HBO Max.  This is being offered by AT&T and slated for launch sometime in the spring of 2020. The company is offering this at $14.99 per month, the same price as HBO Now – which is the current online HBO offering that only carries the library of HBO content. Customers subscribing to HBO on a cable system might get the new service for free. The company will likely migrate HBO Plus customers to the new service. HBO Max brings in the vast library of content owned by Warner Media. There will be a curated revolving list of classic movies. They’ve also bought the rights to shows like Friends. The company hopes to have 50 million paying customers by 2025. This is the only online service that doesn’t care if customers buy their prime HBO content online or from a cable company.

Peacock. This is owned by Comcast and is scheduled to launch in April 2020. The service is named for the NBC peacock logo. The service will provide new content including shows from Alec Baldwin and Demi Moore. It will carry the vast library of NBC’s programming. The new offering will also tie into Olympic coverage. For now, Comcast is thinking of giving this free to every Comcast customer and may make it free to everybody.

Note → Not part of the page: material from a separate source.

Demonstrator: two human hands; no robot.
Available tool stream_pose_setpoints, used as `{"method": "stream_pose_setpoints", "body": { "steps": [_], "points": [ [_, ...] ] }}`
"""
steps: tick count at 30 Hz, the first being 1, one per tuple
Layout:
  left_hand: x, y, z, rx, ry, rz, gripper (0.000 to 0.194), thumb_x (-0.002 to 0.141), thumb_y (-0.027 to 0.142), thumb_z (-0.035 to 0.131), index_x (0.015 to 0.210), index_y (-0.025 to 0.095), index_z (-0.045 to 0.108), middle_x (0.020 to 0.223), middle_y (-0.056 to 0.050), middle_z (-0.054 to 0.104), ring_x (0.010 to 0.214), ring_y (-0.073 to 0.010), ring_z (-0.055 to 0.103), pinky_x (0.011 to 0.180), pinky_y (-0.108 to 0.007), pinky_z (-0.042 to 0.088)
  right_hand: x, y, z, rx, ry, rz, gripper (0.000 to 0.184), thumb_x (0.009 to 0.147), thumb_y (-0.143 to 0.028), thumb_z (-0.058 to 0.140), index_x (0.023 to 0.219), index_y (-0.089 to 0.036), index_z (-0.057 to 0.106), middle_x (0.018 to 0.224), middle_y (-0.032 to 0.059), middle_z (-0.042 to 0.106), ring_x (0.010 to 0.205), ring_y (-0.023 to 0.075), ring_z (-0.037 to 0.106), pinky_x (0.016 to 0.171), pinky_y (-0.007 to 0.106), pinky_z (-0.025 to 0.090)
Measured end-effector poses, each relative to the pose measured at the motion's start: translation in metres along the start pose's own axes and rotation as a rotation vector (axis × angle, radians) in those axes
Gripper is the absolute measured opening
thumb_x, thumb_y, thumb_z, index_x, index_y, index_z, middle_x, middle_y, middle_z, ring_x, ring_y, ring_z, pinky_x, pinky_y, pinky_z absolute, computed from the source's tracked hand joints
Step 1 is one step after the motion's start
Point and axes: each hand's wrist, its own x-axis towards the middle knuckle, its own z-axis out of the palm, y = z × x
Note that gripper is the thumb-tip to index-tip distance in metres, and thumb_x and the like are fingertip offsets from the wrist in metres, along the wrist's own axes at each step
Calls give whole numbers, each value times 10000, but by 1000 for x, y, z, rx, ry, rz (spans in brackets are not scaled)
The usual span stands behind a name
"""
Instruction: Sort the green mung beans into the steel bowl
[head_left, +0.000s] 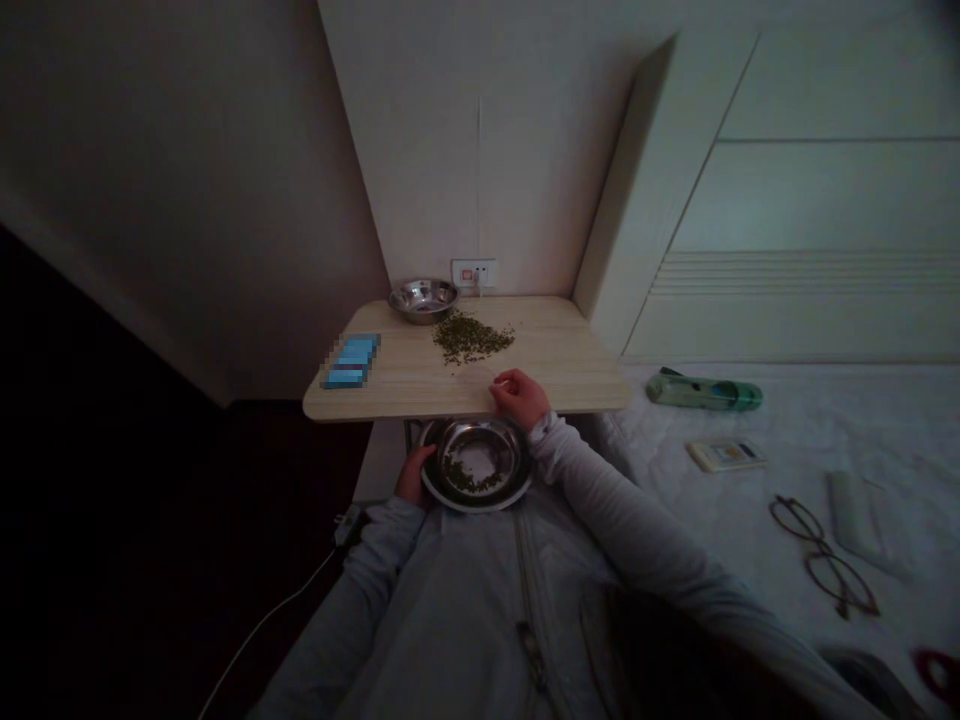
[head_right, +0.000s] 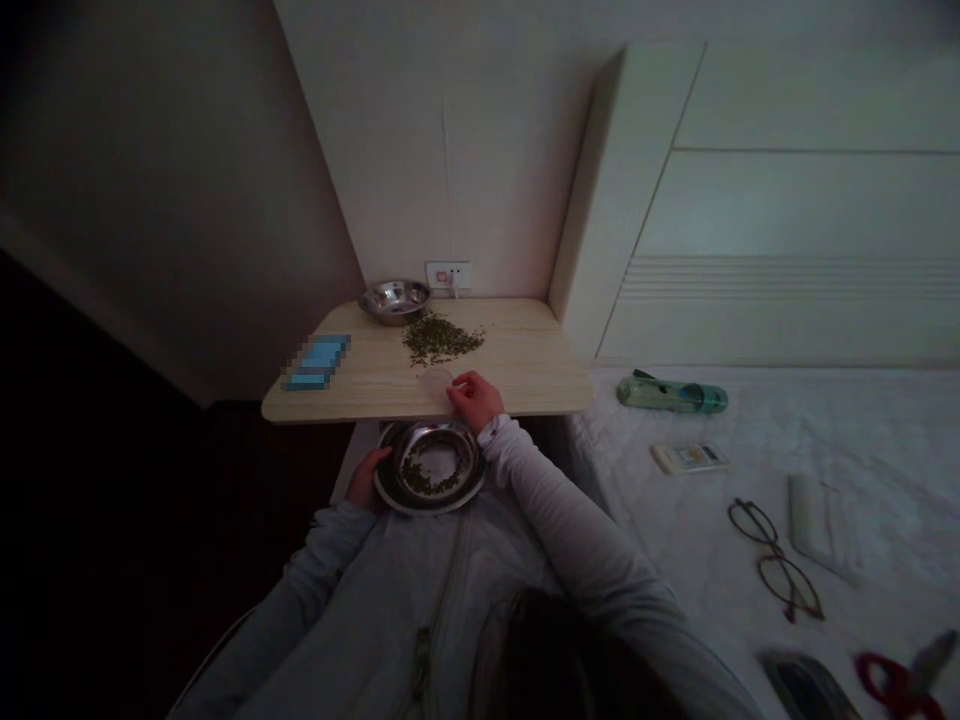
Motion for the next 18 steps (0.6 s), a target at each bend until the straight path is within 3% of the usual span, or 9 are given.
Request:
{"method": "stream_pose_setpoints", "body": {
  "steps": [6,18],
  "points": [
    [-5,2,5,-17,-57,-17,179,543,272,569,663,149,617,648,-46,648,838,-246,570,729,-327,435,-13,-10,20,-287,-153,-127,186,705,-328,465,824,-188,496,576,-31,571,537,87,508,555,216,363],
    [-1,1,1,1,2,42,125,517,251,598,597,154,595,598,-27,632,796,-225,578,708,-301,436,6,-4,11,-468,-20,28,184,689,-323,444,814,-192,477,649,-1,580,581,104,496,543,220,339]
  ]
}}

Quibi. This is a new service created by Jeffery Katzenberg of DreamWorks. It will launch in early 2020 and contains a lot of new content. The unique thing about the service is that it will consist of short-duration content and will only be available on smartphones. The company is working with over 30 partners to create content that is aimed at younger views. The typical content will be 7-10 minutes in length. It’s attracted big names like Steven Spielberg, Kevin Hart, Tyra Banks, and Jennifer Lopez. There are plans for vignettes from traditional series like Punk’d, Varsity Blues, Vikings, and How to Lose a Guy in 10 Days.

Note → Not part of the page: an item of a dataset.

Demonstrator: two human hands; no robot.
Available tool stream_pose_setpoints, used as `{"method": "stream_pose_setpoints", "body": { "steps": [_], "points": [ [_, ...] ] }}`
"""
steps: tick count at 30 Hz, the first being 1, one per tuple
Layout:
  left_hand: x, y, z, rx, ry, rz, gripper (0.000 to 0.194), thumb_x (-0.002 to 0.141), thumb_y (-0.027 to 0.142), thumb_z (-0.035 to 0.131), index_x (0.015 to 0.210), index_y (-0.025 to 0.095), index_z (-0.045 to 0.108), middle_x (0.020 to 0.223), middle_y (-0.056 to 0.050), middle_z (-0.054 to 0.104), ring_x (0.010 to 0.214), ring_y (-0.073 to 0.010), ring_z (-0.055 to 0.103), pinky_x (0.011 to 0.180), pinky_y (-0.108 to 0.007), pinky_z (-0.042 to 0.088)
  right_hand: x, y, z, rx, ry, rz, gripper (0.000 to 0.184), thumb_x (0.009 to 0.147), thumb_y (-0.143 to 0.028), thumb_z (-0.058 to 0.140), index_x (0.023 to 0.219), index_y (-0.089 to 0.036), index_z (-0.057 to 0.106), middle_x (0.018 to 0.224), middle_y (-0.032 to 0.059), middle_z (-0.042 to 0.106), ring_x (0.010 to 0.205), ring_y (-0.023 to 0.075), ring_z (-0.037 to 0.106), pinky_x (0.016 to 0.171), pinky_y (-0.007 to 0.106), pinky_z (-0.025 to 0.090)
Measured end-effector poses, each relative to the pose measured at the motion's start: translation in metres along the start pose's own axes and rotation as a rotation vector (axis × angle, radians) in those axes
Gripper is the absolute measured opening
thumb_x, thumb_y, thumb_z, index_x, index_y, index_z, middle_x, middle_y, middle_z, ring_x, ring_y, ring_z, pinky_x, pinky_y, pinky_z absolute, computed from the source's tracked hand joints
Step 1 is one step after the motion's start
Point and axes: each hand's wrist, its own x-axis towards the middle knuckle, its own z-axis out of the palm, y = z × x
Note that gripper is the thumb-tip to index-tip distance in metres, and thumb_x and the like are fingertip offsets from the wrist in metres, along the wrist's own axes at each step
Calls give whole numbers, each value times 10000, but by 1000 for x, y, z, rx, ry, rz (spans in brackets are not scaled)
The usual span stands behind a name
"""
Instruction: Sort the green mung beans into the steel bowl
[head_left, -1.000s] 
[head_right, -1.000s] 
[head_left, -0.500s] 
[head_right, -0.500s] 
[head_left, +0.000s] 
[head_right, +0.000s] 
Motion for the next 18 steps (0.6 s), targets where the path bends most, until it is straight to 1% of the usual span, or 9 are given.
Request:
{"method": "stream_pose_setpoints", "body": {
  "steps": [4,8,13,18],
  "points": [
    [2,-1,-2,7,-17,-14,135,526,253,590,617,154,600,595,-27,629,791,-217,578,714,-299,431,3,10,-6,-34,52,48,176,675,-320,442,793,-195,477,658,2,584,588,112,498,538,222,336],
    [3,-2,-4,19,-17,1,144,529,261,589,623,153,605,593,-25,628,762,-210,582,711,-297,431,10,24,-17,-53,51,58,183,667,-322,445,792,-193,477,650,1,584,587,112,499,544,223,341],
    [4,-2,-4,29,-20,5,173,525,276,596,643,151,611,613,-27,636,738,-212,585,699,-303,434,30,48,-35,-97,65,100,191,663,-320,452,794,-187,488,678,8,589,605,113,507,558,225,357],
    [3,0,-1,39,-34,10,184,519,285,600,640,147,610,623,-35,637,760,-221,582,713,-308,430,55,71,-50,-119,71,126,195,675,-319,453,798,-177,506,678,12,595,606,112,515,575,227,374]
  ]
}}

Bloomberg. Just to show that all new content isn’t entertainment related, Bloomberg is also planning a new online offering. It will be subscription-based and will offer all of Bloomberg’s current business content plus new content. For example, there are plans for a series, Moon Shot that looks at major scientific breakthroughs. Accelerate will look at test-driving cars of the future. Prognosis will look at cutting edge medicine.

The question faced by customers of traditional cable TV is if they want to continue to pay the big monthly bills for traditional TV and also subscribe to some of this new content. There are a lot of households that are going to want to watch the Disney catalog of programming or see the new content on Apple TV+ or HBO Max. It seems likely that this flood of new content is going to convince more homes to cut the cord.